• When a stock either changes exponentially or stabilizes, there is a control mechanism at work. Such a mechanism operates through a feedback loop.

  • A feedback loop is a closed chain of causal connections from a stock, through a set of decisions or rules or physical laws or actions that are dependent on the level of stock and back again through a flow to change a stock.

    • Balancing / Negative feedback loops are equilibrating or goal-seeking structures in systems and are sources of stability and resistance to change.
    • Reinforcing / Positive feedback loops are self-enhancing leading to exponential growth or runaway collapse. They are found whenever a stock has the capacity to reinforce or reproduce itself.
  • Feedback loops may not necessarily be effective due to delays or due to the actions triggering them not being strong enough.

  • When one feedback loop dominates another, it has a stronger impact on behavior. Complex behavior of systems often arise as the relative strengths of feedback loops shift, causing a dominance shift.

  • Feedback loops are everywhere. Part of systems thinking is to be able to recognize how feedback loops can occur.

  • A system can have many interrelated feedback loop that influence the same stocks.

  • The information delivered by a feedback loop — even nonphysical feedback, can only affect future behavior. It can’t deliver a signal fast enough to correct behavior that drove the current feedback. Even nonphysical information takes time to feedback into the system.

    • There will always be a delay in responding.
    • A flow will not react instantly to a flow, it will react only to a change in stock and only after a delay in registering the incoming information.
    • Changes in the delay may (or may not depending on its type and the relative lengths of other delays) make a large change in the behavior of the system.
      • Delays that are too short cause overreaction and amplified oscillations.
      • Delays that are too long cause damped, sustained or exploding oscillations.

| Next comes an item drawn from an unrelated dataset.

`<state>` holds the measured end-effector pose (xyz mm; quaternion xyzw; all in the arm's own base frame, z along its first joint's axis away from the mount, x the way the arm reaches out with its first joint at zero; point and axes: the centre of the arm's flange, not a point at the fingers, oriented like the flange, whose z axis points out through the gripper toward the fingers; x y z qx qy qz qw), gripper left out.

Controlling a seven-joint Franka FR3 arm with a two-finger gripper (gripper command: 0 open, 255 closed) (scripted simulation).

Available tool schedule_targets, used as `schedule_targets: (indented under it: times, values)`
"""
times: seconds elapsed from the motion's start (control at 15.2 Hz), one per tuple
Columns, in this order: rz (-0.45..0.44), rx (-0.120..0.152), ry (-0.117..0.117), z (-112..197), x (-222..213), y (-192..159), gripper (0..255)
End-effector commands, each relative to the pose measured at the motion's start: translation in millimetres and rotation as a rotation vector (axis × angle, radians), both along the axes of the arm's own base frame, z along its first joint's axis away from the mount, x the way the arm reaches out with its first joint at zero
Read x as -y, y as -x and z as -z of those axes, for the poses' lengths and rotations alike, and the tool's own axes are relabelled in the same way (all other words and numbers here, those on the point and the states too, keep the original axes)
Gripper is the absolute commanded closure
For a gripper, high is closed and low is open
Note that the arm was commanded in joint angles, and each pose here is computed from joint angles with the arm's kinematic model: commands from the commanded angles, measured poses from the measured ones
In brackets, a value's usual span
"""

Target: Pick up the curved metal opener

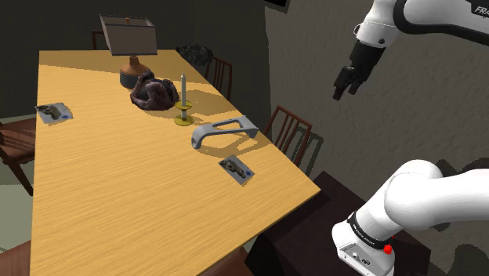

This can destabilize the system and cause it to collapse.
  • A stock maintaining-balancing feedback loop must have its goal set appropriately to compensate for draining or inflowing processes that affect the stock. Otherwise, the feedback process will fall short of or exceed the target for the stock.

  • A delay in a balancing feedback loop makes the system likely to oscillate.

  • In physical, exponentially growing systems, there must be at least one reinforcing loop driving the growth and at least one balancing loop constraining the growth because no physical system can grow forever in a finite environment.

    • A quantity growing exponentially toward a constraint or limit reaches that limit in a surprisingly short time.
    • If the physical constraint is higher, the growth loop will elude the constraint loop and the convergence to the limit will be slower.

Control

  • Feedback loops are the basis of control for systems.
    • Open Loop Control involves a controller simply issuing a command to a process and the process carries out the command. This type of control has no feedback loop
    • Closed Loop Control involves the presence of a feedback loop where flows are monitored and adjusted based on desired performance.
  • A form of feedback control involves maintaining homeostasis — maintaining a stable, healthy state for the system.